Krishand’s narrative is a mixed bag. It is a seesaw that balances style and pop glamour traditionally associated with the gangster genre conventions on one side and a more straightforward truth-seeking tale of men encountering reality on the other side. Every step of the way, the series spices up their realities behind how the boys become men and immediately undercuts the arc with a deglamorising highlight that strips all the associated aura. Their bravura makes an appearance in a flash, disappears, and what remains is a half-ridiculous, half-melancholic residue of their life in a snapshot. Even as we get a showy, ostentatious shot of action, the narrative insists that these are small-time gangsters who deal in products like milk and flowers. The narrative bounces between timelines, and more than timelines, it bounces between Maithreyan’s perceived reality and the actual history that Arikuttan recounts. The writer repeatedly insists on building up the characters, making someone a villain or adding more myth to the proceedings.
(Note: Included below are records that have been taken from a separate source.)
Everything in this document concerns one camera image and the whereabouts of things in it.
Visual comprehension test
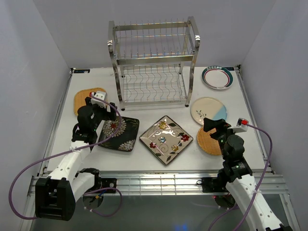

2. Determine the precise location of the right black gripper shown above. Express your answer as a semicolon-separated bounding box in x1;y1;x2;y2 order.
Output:
203;117;240;160

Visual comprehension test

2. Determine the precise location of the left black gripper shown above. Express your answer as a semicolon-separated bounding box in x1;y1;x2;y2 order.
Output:
85;97;117;131

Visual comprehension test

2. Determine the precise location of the square woven bamboo plate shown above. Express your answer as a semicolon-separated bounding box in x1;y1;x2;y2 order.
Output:
74;88;106;116

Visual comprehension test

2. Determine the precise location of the black floral square plate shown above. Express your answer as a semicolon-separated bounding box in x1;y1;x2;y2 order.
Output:
98;116;140;152

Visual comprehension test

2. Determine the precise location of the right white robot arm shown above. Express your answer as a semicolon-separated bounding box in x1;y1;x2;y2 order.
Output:
203;118;292;231

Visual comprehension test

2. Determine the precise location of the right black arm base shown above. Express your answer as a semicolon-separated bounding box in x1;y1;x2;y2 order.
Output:
196;177;227;193

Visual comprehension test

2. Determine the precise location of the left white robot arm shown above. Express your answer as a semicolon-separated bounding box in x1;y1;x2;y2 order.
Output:
35;91;116;221

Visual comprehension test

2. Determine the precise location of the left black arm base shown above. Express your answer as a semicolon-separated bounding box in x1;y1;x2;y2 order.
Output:
80;168;117;193

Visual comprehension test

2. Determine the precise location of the steel two-tier dish rack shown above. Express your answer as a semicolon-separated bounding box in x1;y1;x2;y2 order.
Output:
107;16;201;110

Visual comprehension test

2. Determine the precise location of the round woven bamboo plate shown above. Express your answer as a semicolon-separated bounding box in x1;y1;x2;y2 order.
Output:
197;128;221;156

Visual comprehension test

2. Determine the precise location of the cream and blue round plate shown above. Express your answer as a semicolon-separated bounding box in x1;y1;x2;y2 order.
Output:
191;97;228;126

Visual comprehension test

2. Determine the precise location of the left blue table label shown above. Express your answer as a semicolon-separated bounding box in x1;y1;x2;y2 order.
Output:
74;69;90;74

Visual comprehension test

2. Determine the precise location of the blue table label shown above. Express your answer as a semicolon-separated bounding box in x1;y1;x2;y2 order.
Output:
224;67;234;71
74;69;90;74

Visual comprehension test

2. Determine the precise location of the beige floral square plate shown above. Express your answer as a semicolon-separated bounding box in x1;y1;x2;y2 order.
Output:
139;115;193;166

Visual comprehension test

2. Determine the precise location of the white plate teal red rim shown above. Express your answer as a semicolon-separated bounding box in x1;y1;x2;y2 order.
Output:
201;65;233;90

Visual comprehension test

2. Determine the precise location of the right blue table label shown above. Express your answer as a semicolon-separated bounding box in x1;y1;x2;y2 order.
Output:
224;67;234;71

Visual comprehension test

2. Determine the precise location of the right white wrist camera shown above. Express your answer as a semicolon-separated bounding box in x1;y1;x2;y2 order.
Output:
228;118;249;133

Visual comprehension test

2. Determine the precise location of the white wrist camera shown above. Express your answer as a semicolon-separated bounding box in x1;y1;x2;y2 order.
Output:
228;118;249;133
90;91;107;108

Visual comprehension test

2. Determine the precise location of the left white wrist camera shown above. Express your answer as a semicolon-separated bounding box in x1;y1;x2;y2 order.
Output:
90;91;107;108

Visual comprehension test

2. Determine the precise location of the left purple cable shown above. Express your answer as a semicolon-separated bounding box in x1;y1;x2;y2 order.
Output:
9;92;123;220

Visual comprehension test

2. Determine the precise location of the aluminium front rail frame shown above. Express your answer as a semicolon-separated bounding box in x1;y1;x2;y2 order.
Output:
20;174;300;231
The passage of their almost decade-long story is fluid, but behind all the ghost writing and author-backed characters, a question of legitimacy creeps in. What’s the truth, and what is the mythical retelling wrapping Maithreyan’s tall tales? Krishand leaves it open for us to wonder. Arikuttan wants to tell a more affecting story of how he and his friends emerged from the slums of Thadippalam with only aspirations in mind when they began their various capitalist endeavours. The Chronicles of the 4.5 Gang is ostensibly about how five men from the oppressed caste take the system on, even as they are crushed right under it to make a life of dignity with their humanity and pride intact. With a ghost writer added to the mix, their story takes on a larger-than-life turn where blood, violence and revenge take precedence, where good and evil become a matter of perspective.
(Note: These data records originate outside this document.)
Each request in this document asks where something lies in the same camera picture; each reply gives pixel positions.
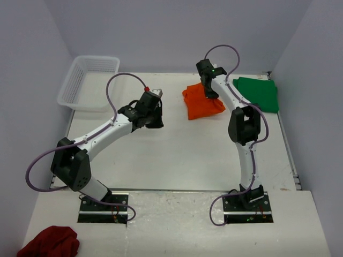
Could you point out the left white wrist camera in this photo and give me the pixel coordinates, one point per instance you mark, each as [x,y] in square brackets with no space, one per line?
[157,92]

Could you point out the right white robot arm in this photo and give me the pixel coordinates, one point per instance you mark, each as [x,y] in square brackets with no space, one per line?
[243,127]

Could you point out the white plastic mesh basket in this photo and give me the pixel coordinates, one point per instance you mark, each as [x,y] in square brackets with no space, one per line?
[84,88]

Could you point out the folded green t shirt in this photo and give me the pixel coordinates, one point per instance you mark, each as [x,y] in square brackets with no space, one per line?
[261,92]

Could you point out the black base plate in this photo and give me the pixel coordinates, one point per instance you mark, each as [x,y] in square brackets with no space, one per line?
[235,211]
[92,212]

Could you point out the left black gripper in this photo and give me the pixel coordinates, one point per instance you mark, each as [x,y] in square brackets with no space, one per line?
[158,123]

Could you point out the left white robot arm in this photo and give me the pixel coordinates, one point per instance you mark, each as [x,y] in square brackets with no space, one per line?
[72,164]

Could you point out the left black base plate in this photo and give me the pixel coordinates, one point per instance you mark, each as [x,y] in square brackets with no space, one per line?
[92,212]

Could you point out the crumpled dark red t shirt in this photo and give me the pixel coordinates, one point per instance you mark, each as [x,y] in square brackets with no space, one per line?
[52,241]

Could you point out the orange t shirt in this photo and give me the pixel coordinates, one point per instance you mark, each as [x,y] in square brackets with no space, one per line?
[198,105]

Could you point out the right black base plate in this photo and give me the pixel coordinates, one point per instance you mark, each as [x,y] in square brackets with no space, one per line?
[235,211]

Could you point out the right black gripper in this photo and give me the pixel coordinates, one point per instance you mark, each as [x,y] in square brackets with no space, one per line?
[211,95]

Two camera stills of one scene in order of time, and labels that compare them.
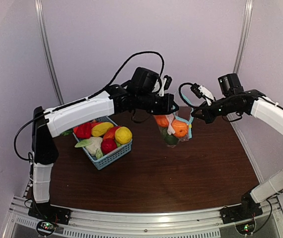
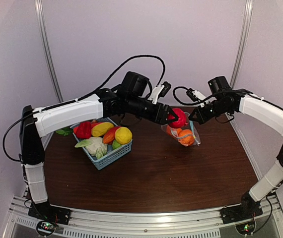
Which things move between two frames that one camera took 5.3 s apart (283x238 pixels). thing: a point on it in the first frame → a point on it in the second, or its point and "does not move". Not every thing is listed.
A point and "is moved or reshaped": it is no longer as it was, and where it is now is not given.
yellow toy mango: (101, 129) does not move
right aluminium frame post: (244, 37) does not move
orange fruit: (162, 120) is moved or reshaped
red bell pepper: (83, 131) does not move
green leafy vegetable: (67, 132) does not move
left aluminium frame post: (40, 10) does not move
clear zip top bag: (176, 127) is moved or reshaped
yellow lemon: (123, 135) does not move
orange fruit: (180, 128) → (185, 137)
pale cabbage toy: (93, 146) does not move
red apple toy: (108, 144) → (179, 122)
The six episodes are packed but compact, each delving into a phase of their life. We begin in their school and move on to their explosive-but-petty beginnings with local rivalries. The second episode dramatises their story with the police officer Suresh taking advantage of them under his watch. Things get serious in episode three, and the gang enters a point of no return in their ventures — the law, for them, now a fly to swat, and the world under their feet. The fourth episode is when their lows are as tall as their highs as they encounter resistance from the most unexpected quarters in the neighbouring state. The final two episodes tease the life they always aspired for, only by now, their sins catch up with them. Through all this, we get the delectable asides and black comedy, like when Arikuttan is narrating a serious incident, Maithreyan offers him some appam, only to get a nonchalant refusal citing gas.
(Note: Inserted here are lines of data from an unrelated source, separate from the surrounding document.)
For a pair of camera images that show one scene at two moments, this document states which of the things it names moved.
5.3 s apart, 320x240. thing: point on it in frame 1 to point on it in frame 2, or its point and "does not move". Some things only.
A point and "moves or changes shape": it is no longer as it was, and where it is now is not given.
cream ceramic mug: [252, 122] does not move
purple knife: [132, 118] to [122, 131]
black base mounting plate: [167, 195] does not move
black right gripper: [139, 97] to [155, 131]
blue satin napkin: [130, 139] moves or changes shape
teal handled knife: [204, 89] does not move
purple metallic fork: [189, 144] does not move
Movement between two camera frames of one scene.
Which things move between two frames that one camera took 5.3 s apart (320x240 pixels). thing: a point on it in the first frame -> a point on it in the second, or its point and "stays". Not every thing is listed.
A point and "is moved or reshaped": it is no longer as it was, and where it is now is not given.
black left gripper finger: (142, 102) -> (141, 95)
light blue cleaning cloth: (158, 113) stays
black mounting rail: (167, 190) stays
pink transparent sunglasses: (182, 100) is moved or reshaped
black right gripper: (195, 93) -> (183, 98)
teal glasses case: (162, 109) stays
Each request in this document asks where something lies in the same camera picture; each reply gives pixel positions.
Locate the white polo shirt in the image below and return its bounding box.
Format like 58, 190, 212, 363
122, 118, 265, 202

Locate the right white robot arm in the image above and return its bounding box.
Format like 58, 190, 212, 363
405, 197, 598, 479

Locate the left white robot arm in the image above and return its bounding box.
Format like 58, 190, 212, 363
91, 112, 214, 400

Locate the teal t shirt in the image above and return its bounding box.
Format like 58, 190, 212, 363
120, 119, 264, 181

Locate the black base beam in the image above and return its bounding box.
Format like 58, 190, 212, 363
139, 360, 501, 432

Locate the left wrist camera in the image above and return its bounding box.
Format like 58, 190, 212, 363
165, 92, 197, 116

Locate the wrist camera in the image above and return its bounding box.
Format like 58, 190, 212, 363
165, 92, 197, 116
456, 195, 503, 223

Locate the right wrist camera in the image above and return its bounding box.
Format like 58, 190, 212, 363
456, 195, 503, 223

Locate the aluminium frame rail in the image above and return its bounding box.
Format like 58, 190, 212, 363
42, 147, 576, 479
Krishand’s script and direction are strewn with these underlined moments, a commentary built over commentary and storytelling. Sometimes it can grate, like when the focus is on the personal or romantic lives of the protagonists—mainly Arikuttan and Maniyan—the ironic gaze doesn’t translate as smoothly. But it is once again a visually rich but also modest outing from Krishand, not ambitious with wild swings like Purusha Pretham, but something safer, yet interesting. The Malayalam web series ecosystem is still nascent, and for a modest scale, a sprawling story like this gets a great platform without sacrificing the look and feel. The aesthetics, like the wild, colourful palette, quick and close-up action, and claustrophobic controlled outdoor locations, add to the story rather than making it look artificial. And that is much to Krishand and his team’s credit. It might be uneven in parts, but it works as a solid web series entry in Malayalam.